═════ RECORD EXTRACTS ═════

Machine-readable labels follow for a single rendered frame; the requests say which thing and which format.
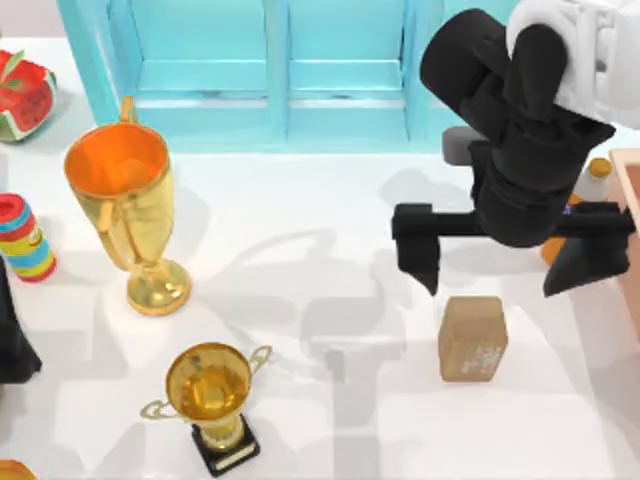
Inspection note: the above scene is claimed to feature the red and green watermelon piece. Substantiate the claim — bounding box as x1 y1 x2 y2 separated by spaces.
0 49 58 144

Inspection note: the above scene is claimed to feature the light blue rack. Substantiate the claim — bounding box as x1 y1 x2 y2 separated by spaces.
55 0 452 154

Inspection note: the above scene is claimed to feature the shallow salmon-coloured box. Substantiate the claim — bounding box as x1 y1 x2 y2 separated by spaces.
609 146 640 322

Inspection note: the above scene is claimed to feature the small gold trophy black base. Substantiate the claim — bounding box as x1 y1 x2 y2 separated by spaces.
139 341 274 478

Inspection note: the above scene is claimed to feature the grey rounded box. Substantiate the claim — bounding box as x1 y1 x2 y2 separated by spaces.
441 125 482 167

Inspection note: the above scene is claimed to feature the red blue yellow striped can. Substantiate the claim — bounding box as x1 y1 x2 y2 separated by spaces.
0 192 58 283

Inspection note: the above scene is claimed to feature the large gold trophy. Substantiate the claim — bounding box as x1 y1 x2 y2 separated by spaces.
63 95 193 317

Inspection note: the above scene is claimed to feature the white and orange bottle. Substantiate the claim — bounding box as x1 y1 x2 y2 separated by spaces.
541 156 613 267

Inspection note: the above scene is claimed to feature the flat orange rounded object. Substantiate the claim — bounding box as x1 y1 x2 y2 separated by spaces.
0 459 39 480

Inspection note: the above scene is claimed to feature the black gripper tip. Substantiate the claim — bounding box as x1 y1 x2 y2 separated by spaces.
0 253 44 387

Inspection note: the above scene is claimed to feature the brown cardboard box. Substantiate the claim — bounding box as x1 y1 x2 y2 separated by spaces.
437 295 509 384

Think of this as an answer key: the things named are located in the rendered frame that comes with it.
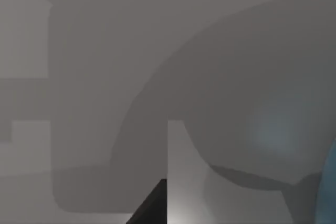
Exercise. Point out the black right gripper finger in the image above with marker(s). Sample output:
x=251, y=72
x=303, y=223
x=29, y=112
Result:
x=155, y=208

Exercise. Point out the light blue container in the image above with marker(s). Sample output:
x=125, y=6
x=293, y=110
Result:
x=330, y=190

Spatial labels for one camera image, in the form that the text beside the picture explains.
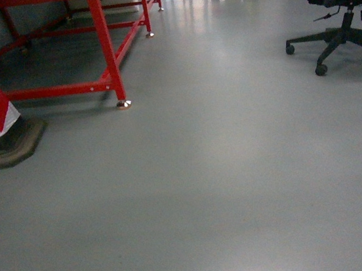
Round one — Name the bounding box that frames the red metal table frame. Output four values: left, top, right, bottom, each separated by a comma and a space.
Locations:
0, 0, 176, 125

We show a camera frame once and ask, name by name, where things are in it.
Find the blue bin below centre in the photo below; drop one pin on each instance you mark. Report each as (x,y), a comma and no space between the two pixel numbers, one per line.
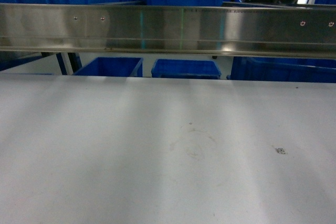
(185,69)

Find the blue bin below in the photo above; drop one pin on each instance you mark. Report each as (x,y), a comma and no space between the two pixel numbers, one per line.
(112,67)
(185,69)
(283,69)

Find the blue bin below left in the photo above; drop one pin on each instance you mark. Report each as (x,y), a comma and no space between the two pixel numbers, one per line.
(112,67)

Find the blue bin below right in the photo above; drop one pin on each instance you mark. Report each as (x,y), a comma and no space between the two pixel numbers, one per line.
(283,69)

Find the stainless steel shelf rail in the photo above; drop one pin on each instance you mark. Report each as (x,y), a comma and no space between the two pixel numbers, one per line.
(231,30)

═════

All of the lines above must be printed again exactly, and no picture may appear in the copy.

**EXPECTED OUTPUT**
Machine-readable labels follow for a single rendered frame; the requests say which thing and which format.
Inspection note: the above scene is claimed to feature the red and green watermelon piece. Substantiate the claim — bounding box as x1 y1 x2 y2 separated by spaces.
0 49 58 144

Inspection note: the above scene is claimed to feature the light blue rack. Substantiate the claim — bounding box as x1 y1 x2 y2 separated by spaces.
55 0 452 154

Inspection note: the above scene is claimed to feature the shallow salmon-coloured box. Substantiate the claim — bounding box as x1 y1 x2 y2 separated by spaces.
609 146 640 322

Inspection note: the above scene is claimed to feature the small gold trophy black base. Substantiate the claim — bounding box as x1 y1 x2 y2 separated by spaces.
139 341 274 478

Inspection note: the above scene is claimed to feature the grey rounded box. Substantiate the claim — bounding box as x1 y1 x2 y2 separated by spaces.
441 125 482 167

Inspection note: the above scene is claimed to feature the red blue yellow striped can. Substantiate the claim — bounding box as x1 y1 x2 y2 separated by spaces.
0 192 58 283

Inspection note: the above scene is claimed to feature the large gold trophy. Substantiate the claim — bounding box as x1 y1 x2 y2 separated by spaces.
63 95 193 317

Inspection note: the above scene is claimed to feature the white and orange bottle. Substantiate the claim — bounding box as x1 y1 x2 y2 separated by spaces.
541 156 613 267

Inspection note: the above scene is claimed to feature the flat orange rounded object. Substantiate the claim — bounding box as x1 y1 x2 y2 separated by spaces.
0 459 39 480

Inspection note: the above scene is claimed to feature the black gripper tip. Substantiate the claim — bounding box as x1 y1 x2 y2 separated by spaces.
0 253 44 387

Inspection note: the above scene is claimed to feature the brown cardboard box. Substantiate the claim — bounding box as x1 y1 x2 y2 separated by spaces.
437 295 509 384

Think of this as an answer key: the things named are located in the rendered frame that comes with it.
Exercise. Point out the black right gripper finger in the image above with marker(s). Sample output:
x=251, y=72
x=303, y=223
x=29, y=112
Result:
x=155, y=208

Exercise. Point out the light blue container in the image above with marker(s). Sample output:
x=125, y=6
x=293, y=110
Result:
x=330, y=190

Spatial labels for one camera image, in the form that the text beside the picture explains.
Round one — Name the bounding box that frames the red metal table frame. Output four values: left, top, right, bottom, each separated by a comma and a space.
Locations:
0, 0, 176, 125

We show a camera frame once and ask, name by name, where things are in it.
Find the blue bin below centre in the photo below; drop one pin on each instance you mark. Report each as (x,y), a comma and no space between the two pixel numbers, one per line.
(185,69)

Find the blue bin below in the photo above; drop one pin on each instance you mark. Report each as (x,y), a comma and no space between the two pixel numbers, one per line.
(112,67)
(185,69)
(283,69)

Find the blue bin below left in the photo above; drop one pin on each instance you mark. Report each as (x,y), a comma and no space between the two pixel numbers, one per line.
(112,67)

Find the blue bin below right in the photo above; drop one pin on each instance you mark. Report each as (x,y), a comma and no space between the two pixel numbers, one per line.
(283,69)

Find the stainless steel shelf rail in the photo above; drop one pin on each instance you mark. Report each as (x,y), a comma and no space between the two pixel numbers, one per line.
(231,30)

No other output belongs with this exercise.